Q1: Definitely a justified question :) I should have made my intention clearer at that point. I deviate from the formula in the paper in order to achieve comparability with the keras dropout implementation. When I sample using dropout, I run models in training mode in keras. Keras scales activations during training phase with 1/(1-p) ( see here ). In order to compare my results with the sampling-based results obtained with keras, I need to "imitate" keras training behaviour and substitute a_i^2 with (a_i / (1 - p))^2 in the original formula. This leads to the deviation.

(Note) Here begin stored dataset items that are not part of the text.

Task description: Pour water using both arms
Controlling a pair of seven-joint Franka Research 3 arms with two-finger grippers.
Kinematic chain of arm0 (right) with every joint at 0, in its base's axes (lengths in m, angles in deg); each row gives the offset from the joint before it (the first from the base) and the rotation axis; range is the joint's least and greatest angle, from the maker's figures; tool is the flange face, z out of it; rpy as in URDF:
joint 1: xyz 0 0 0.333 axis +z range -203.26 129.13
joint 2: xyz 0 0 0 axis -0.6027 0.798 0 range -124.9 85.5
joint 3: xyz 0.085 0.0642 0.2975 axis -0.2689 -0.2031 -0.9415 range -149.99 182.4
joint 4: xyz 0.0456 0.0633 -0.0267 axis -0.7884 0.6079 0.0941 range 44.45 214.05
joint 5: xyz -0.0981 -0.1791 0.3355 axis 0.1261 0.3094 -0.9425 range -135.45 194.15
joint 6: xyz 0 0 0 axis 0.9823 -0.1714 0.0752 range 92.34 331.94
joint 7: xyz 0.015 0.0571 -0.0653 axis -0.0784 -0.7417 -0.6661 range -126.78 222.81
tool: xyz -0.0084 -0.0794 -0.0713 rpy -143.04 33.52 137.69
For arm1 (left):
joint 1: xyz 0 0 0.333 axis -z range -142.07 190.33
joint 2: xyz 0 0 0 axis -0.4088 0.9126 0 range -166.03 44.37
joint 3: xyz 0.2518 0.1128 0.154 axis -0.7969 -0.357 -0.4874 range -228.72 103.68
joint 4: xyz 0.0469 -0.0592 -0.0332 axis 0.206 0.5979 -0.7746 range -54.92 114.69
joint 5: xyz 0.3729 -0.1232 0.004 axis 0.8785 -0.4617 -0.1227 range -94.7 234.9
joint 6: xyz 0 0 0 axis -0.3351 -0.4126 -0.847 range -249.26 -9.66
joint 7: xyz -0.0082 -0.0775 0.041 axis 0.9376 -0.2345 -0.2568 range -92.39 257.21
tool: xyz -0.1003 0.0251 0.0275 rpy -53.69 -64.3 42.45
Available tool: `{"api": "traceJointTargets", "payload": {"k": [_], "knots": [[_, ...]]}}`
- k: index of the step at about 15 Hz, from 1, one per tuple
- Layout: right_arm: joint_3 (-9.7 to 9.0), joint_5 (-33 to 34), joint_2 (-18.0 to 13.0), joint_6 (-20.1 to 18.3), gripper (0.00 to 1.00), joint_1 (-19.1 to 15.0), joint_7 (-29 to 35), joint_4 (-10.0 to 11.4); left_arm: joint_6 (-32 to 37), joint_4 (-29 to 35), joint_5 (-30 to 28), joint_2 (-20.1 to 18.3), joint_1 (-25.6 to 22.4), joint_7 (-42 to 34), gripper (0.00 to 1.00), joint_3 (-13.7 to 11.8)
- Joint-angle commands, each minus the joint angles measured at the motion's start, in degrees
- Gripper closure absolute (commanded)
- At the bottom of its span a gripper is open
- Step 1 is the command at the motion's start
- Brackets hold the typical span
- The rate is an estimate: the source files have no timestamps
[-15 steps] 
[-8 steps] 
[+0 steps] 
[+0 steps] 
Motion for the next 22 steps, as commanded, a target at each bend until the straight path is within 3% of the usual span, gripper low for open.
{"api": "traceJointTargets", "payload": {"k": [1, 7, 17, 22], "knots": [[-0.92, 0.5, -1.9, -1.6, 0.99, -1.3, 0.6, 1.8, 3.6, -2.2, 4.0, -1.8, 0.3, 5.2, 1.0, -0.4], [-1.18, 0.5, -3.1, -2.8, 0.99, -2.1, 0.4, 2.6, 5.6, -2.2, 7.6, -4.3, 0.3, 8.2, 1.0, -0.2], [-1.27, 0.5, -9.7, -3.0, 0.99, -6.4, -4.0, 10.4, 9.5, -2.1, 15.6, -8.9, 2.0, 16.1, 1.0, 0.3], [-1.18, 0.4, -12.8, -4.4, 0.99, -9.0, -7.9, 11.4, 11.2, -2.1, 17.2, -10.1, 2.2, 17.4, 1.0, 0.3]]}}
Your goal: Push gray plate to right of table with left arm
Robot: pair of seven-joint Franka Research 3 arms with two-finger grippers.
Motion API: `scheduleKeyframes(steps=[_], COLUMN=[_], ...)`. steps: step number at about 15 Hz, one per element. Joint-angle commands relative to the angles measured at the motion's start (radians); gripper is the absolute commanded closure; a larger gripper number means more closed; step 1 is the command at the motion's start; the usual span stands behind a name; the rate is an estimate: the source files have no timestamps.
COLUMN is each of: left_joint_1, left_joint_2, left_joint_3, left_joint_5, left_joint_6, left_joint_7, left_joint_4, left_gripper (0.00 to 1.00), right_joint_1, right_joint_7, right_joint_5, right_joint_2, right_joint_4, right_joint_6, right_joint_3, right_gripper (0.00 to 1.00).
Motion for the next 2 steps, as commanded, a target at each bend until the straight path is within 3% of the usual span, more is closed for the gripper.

Q2: I believe that code snippet for propagating Batchnorm is an artifact from the past. It is probably not correct. We never ran experiments with it, as we considered it most important to compare with MC dropout. Also the paper you mentioned only considers sampling-based uncertainty estimation using Batchnorm. Thus they do not provide such a formula.
If you still want to try to apply our method to Batchnorm, you can do the following: train a network with Batchnorm, then determine the variance of Mean and Variance AFTER training by predicting several batches from the training data distribution (this determines what noise the network is "used to" from the training). Then apply our mechanism. If you are interested in the necessary formulas, I can provide. Just let me know :)
Best, Janis
Dear @janisgp,
Thanks for answering Q1 & Q2. For Q2, I would be interested to see the formulas of variance propagation of batchnorm. Would be very appreciated if you provide ones! Additionally, I have another questions.
Q3: As mentioned in the paper, you refer the a_i
in the variance of initial noise p * (1-p) * a_i^2
as "mean activation of node i". However, the a_i
implemented in your code seems to be just the activation of input, instead of "mean" activation (I thought "mean" activation is that you get the average of activations from multiple inputs?).
if self.initial_noise:
# x is `layer.input` specified in `uncertainty_propagator.py #L26`.
out = x**2*self.rate/(1-self.rate)
Could you explain the discrepancy here?
Q4: In section 3.3, it is assumed that the activations are Gaussian distributed in order to approximate the variance of ReLU activation. I looked into the reference paper "Fast Dropout Training" and still did not get it that why this assumption is valid (since your dropout implementation is not GaussianDropout?). Could you also explain this?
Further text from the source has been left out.